Homogenous Charge Compression Ignition (HCCI) is a combustion process that emits very low nitrogen oxides and has high thermal efficiency. It is one of the few solutions on hand that looks very promising to address the issues on the atmospheric air pollution and depleting fossil fuel resources exacerbated by increasing energy consumption of the world. However, currently there is no established means for HCCI combustion control and it has high HC and CO emissions. In this project, CNG direct injection was proposed as a tool for HCCI combustion control. Proportion of gasoline and CNG flow rates and degree of stratification of CNG were identified as potential parameters for HCCI combustion control. Role of CNG direct injection on HCCI combustion control and corresponding effects on performance and emission characteristics were experimentally investigated.

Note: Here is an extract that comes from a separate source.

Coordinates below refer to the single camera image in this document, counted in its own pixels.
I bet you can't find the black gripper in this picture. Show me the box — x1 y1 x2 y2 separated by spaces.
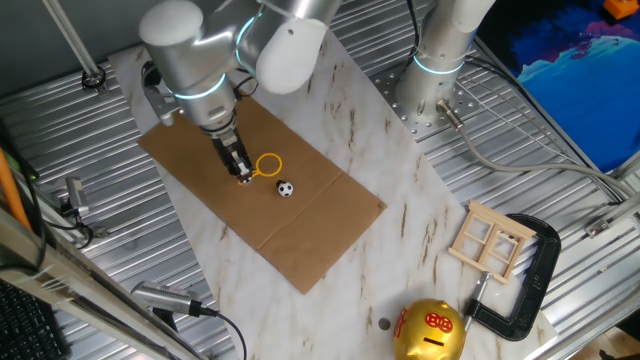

The studies were carried out on a single cylinder, CNG direct injection (CNG DI) research engine. A gasoline fuel injection system and an intake air heater were fitted to the engine to operate the engine with dual fuels and in HCCI mode. Compression ignition combustion of homogeneously premixed charge of gasoline was achieved by heating the intake air and CNG was directly injected. CNG stratification was achieved by direct injection on a specially designed piston with a groove on its crown. The degree of stratification was varied by changing the start of CNG injection. Early injection (300° BTDC) created homogeneous mixtures and stratified mixtures were obtained by retarding the injection timing. High degrees of stratification were obtained by injecting at 80° and 120° BTDC, that is, after the closure of intake valves (132° BTDC). To study the effect of fuel proportions, CNG injection rate was varied at constant equivalence ratio of gasoline (φg) at 0.20 to 0.26. The effects of CNG stratification were studied by changing the injection timing form 300° to 80° BTDC and all experiments were repeated at different engine speeds ranging from 1200 to 2100 rpm.

It was observed that heat released by gasoline HCCI combustion resulted in the subsequent combustion of CNG and the engine load could be increased by varying the CNG injection rate. Proportions of gasoline and CNG and degree of stratification of CNG were found to be effective means of combustion control within certain limits of engine load and HC and CO emissions could be significantly reduced.